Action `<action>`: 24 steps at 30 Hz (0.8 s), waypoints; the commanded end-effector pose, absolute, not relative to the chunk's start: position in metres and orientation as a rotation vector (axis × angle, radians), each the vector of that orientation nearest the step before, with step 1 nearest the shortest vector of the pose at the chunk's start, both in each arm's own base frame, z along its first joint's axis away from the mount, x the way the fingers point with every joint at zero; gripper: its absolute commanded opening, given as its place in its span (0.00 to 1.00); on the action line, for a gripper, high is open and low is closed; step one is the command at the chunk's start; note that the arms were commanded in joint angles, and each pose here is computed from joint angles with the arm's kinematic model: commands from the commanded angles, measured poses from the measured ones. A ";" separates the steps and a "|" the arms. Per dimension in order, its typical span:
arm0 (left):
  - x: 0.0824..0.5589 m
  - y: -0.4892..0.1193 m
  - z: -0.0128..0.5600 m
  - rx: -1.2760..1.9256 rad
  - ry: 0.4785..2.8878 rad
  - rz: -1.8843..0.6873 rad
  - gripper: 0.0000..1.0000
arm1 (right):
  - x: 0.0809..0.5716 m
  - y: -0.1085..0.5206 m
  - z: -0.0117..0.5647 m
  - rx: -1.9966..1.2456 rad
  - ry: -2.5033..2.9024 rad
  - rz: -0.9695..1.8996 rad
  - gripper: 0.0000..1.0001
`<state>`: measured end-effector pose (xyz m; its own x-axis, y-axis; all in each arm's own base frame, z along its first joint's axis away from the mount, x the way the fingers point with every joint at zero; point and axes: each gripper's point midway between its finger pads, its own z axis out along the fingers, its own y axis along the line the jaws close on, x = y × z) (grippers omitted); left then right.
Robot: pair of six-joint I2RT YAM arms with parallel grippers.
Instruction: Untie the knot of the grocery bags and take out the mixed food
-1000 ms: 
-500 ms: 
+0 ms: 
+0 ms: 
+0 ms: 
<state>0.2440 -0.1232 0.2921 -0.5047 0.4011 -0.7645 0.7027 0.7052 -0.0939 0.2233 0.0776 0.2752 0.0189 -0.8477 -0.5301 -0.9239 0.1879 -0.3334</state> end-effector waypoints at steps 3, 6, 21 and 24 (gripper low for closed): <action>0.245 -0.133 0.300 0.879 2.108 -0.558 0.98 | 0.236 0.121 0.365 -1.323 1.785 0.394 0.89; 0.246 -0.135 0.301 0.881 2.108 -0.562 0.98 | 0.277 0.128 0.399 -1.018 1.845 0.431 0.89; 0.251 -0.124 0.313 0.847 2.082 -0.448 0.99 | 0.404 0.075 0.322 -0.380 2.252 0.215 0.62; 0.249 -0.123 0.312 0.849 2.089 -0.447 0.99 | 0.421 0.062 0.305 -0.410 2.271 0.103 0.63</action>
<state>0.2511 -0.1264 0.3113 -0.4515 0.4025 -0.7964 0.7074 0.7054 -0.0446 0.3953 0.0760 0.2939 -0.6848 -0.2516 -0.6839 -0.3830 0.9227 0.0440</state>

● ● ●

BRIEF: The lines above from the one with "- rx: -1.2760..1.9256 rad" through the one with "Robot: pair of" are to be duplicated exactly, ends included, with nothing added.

ANSWER BELOW:
  - rx: -1.2760..1.9256 rad
  - ry: 0.4785..2.8878 rad
  - rz: -1.8843..0.6873 rad
  - gripper: 0.0000..1.0000
arm1 (right):
  - x: 0.0809..0.5716 m
  - y: -0.1085..0.5206 m
  - z: -0.0117..0.5647 m
  - rx: -1.9966..1.2456 rad
  - ry: -2.5033..2.9024 rad
  - rz: -0.9695..1.8996 rad
  - gripper: 0.0000..1.0001
`<state>`: measured end-effector pose (xyz m; its own x-axis, y-axis; all in each arm's own base frame, z along its first joint's axis away from the mount, x the way the fingers point with every joint at zero; point and axes: each gripper's point midway between its finger pads, its own z axis out along the fingers, its own y axis along the line the jaws close on, x = y × z) (grippers omitted); left then right.
Robot: pair of six-joint I2RT YAM arms with parallel grippers.

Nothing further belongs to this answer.